Nun hat die Staatsanwaltschaft offenbar einen Tatverdächtigen im Visier. Wer diese Person ist und warum der Verdacht auf ihn fiel, ist noch nicht bekannt. Man warte auf die Einlassung des Beschuldigten, „die Ermittlungen dauern an“, teilte die Staatsanwaltschaft mit. Der Jagdpächter wollte sich auf telefonische Anfrage unserer Zeitung zu dem Sachverhalt derzeit nicht äußern.
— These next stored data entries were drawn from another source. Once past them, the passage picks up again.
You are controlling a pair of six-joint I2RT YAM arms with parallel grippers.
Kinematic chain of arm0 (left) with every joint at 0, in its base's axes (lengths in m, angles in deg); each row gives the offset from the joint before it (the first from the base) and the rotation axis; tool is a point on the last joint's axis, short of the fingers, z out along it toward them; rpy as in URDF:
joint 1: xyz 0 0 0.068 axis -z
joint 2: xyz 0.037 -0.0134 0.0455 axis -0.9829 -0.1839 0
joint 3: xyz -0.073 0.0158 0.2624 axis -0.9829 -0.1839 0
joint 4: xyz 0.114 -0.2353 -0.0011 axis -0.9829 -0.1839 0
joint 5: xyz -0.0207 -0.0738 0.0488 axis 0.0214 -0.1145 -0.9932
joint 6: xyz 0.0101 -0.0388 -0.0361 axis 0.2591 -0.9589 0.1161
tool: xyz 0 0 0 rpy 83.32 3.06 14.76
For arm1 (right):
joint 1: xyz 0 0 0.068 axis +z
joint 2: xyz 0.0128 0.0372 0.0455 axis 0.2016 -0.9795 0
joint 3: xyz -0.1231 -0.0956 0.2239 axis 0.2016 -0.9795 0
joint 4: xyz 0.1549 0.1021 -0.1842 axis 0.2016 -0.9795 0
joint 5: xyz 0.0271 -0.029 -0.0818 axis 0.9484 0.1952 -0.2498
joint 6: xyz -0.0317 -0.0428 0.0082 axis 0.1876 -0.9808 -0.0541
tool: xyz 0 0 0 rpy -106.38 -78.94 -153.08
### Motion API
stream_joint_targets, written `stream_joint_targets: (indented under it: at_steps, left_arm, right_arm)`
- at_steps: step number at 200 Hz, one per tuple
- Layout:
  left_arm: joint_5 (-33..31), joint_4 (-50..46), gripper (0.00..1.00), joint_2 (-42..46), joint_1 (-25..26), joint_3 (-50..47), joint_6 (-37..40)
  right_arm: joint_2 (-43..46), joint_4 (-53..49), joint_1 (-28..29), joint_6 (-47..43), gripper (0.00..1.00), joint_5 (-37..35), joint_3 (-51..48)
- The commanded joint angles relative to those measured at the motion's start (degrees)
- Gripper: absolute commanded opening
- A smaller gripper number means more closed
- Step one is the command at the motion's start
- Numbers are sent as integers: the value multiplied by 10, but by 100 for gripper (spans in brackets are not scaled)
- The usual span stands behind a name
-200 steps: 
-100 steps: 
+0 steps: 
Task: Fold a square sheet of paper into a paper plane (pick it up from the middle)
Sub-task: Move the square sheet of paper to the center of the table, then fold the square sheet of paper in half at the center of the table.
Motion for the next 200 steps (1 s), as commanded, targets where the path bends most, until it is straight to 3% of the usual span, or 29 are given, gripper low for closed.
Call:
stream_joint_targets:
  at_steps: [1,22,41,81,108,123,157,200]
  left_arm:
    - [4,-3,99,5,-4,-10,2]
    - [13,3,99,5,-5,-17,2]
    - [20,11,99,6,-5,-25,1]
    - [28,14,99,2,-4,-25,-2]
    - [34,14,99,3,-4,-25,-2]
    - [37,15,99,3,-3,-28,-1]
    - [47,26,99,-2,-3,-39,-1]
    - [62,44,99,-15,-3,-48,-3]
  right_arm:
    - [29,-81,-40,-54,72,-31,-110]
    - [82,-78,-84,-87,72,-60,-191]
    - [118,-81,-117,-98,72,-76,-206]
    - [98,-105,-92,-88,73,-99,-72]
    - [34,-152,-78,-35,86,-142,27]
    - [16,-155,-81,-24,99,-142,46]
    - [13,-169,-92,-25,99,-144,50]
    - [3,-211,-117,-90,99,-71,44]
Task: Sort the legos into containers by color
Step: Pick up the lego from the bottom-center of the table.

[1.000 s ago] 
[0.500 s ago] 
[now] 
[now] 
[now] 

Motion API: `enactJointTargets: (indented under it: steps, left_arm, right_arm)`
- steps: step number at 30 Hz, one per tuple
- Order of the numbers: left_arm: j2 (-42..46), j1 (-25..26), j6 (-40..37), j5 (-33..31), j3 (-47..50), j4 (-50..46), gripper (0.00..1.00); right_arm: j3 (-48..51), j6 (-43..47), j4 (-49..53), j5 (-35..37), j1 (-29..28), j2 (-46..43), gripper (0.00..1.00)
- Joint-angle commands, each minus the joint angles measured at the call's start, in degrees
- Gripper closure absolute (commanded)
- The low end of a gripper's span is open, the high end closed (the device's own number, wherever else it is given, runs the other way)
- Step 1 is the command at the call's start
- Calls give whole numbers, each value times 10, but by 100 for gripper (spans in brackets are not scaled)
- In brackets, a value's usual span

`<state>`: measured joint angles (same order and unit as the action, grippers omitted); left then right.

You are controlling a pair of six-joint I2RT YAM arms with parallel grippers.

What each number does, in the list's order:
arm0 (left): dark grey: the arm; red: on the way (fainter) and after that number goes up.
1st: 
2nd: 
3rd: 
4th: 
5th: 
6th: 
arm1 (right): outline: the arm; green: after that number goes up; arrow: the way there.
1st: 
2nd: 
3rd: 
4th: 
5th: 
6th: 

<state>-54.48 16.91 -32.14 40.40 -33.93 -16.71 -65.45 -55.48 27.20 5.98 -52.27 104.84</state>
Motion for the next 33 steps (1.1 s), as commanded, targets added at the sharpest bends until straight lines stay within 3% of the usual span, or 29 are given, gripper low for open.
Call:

Sollte der Schütze ermittelt werden, kommt eine Straftat nach dem Tierschutz- oder nach dem Waffengesetz in Frage. „Wenn es ein Jäger war, ist zu prüfen, ob er einen Verstoß gegen das Jagdrecht begangen hat. Eine Kuh ist kein jagdbares Wild.“ Hat der Schütze die Rinder für ein Wildschwein gehalten, sei die Frage zu klären, ob er möglicherweise Schüsse auf Ziele abgegeben hat, die er nicht eindeutig identifizieren konnte. „Das ist so mit das Schlimmste, was ein Jäger tun kann. Dann wäre über einen Entzug des Jagdscheins ebenfalls nachzudenken“, so Oberstaatsanwalt von Grotthuss, der selbst den Jagdschein besitzt. Sollte der Schütze nicht ermittelt werden, kann Landwirt Joachim Keseberg nur hoffen, dass ihm zumindest der wirtschaftliche Schaden, mehr als 7000 Euro, durch den Jagdpächter ersetzt wird. Dieser habe sich nach dem zweiten Besuch auf seinem Hof bisher nicht mehr gemeldet. Der Frust und der Ärger über diesen besonderen „Jagdunfall“ werden bleiben.